Pour Dominique Lahary, l’un des effets bénéfiques de biblio-fr (et des blogs) avait été de pointer les besoins humains nécessaires à la bonne marche des nouvelles missions d’information et de communication des bibliothèques. Mais les professionnels des bibliothèques restaient « entre eux », c’est l’un des risques à éviter pour l’avenir. Parmi les fonctions importantes qui mériteraient, selon lui, de renaître après biblio-fr, il a cité la messagerie. Car, sans opposer le courriel et l’outil collaboratif, les échanges modérés au sein d’une liste présentent toujours un intérêt spécifique.

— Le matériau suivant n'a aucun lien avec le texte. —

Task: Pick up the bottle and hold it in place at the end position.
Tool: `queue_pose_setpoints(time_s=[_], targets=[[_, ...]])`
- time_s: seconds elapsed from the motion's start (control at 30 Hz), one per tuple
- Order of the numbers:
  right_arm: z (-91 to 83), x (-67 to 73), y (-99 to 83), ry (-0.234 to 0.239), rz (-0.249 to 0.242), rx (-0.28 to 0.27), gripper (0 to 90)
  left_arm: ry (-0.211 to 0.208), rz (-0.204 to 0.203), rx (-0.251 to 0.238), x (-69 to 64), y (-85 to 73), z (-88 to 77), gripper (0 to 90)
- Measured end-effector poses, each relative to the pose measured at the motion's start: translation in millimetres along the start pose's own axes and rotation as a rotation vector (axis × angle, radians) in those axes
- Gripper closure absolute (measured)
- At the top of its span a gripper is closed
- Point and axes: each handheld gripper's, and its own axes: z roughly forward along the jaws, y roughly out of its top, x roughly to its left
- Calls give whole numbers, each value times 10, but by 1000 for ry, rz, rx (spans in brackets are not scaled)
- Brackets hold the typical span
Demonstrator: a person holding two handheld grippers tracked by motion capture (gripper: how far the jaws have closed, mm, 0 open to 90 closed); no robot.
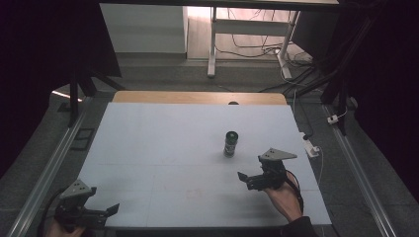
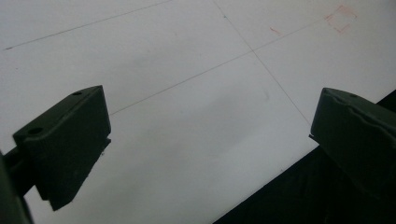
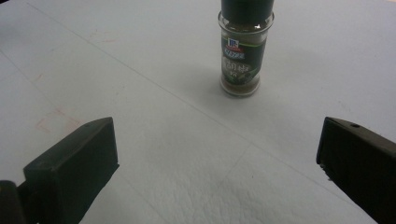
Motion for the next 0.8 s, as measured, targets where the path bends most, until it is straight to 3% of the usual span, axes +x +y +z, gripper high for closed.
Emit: queue_pose_setpoints(time_s=[0.2, 0.43, 0.6, 0.8], targets=[[96, -50, 37, 0, 14, 13, 0, -1, -3, -2, 4, -4, -4, 0], [245, -126, 108, 52, 60, 20, 0, 0, -4, 0, 4, -10, -9, 0], [374, -165, 141, 12, 41, 40, 0, 1, -5, -1, 4, -13, -11, 0], [517, -252, 170, 18, 42, 57, 0, 0, -7, -2, 3, -21, -16, 0]])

La fin de la séance a été réservée à une discussion avec la salle sur des points qui intéressaient la modération et les effets divergents du web collaboratif entre prise en main élargie de l’information et dissémination (une « centralité perdue » difficile à retrouver selon Élisabeth Noël). Plusieurs interventions concernaient les sites et les outils fédérateurs, collaboratifs et wiki : entre autres, l’Association pour le développement des documents numériques  8, le site Bibliopedia  9 et le service Questions ? Réponses !  10 de l’Enssib. Certains se sont félicités de ces diverses propositions en lisant, dans leur dispersion, la victoire en somme de biblio-fr, quand d’autres regrettèrent l’absence d’un guichet unique facilement reconnaissable par le public. Le mot de la fin revint à Sara Aubry, qui voit d’un bon œil que la communauté agrégée autour de biblio-fr ne soit pas sans ressource. Elle observe dans les initiatives existantes, notamment celles qui ont permis de créer des emplois, une volonté qui émerge pour assurer la relève.